The expected answer is every line of the material that contains the word "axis".

# [Information provided]
=== Section Start ===

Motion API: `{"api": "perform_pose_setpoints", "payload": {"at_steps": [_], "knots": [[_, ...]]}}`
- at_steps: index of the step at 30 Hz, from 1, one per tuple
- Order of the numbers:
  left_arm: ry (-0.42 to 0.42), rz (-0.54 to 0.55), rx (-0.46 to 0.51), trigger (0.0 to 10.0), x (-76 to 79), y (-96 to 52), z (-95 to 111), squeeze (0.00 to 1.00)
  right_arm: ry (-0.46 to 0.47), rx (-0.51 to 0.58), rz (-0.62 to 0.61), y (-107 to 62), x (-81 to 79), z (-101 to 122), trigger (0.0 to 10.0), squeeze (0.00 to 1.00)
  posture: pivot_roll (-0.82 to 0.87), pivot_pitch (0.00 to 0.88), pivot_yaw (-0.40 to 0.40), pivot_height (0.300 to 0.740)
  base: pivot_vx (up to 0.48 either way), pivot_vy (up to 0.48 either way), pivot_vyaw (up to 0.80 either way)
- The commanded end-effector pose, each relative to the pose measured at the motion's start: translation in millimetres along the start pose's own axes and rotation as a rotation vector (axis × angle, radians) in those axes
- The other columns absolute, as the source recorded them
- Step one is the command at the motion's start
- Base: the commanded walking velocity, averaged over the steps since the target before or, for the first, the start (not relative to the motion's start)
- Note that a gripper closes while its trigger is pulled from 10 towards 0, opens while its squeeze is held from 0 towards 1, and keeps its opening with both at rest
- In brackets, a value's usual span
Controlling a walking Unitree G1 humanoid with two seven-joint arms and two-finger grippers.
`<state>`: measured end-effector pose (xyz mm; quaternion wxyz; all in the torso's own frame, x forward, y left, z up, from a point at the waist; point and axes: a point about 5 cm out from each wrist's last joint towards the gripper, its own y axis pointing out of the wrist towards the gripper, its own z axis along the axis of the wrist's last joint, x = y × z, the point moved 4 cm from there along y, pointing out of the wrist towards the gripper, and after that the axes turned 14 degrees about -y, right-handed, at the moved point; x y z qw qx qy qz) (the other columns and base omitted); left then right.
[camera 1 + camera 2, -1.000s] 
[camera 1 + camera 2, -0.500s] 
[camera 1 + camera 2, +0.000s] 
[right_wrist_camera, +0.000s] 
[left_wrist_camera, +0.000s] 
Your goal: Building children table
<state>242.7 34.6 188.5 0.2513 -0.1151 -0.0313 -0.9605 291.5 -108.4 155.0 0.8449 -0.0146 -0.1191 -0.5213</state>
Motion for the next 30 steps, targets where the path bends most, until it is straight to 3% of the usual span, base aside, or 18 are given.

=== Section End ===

# [Exercise output]
- The commanded end-effector pose, each relative to the pose measured at the motion's start: translation in millimetres along the start pose's own axes and rotation as a rotation vector (axis × angle, radians) in those axes
`<state>`: measured end-effector pose (xyz mm; quaternion wxyz; all in the torso's own frame, x forward, y left, z up, from a point at the waist; point and axes: a point about 5 cm out from each wrist's last joint towards the gripper, its own y axis pointing out of the wrist towards the gripper, its own z axis along the axis of the wrist's last joint, x = y × z, the point moved 4 cm from there along y, pointing out of the wrist towards the gripper, and after that the axes turned 14 degrees about -y, right-handed, at the moved point; x y z qw qx qy qz) (the other columns and base omitted); left then right.

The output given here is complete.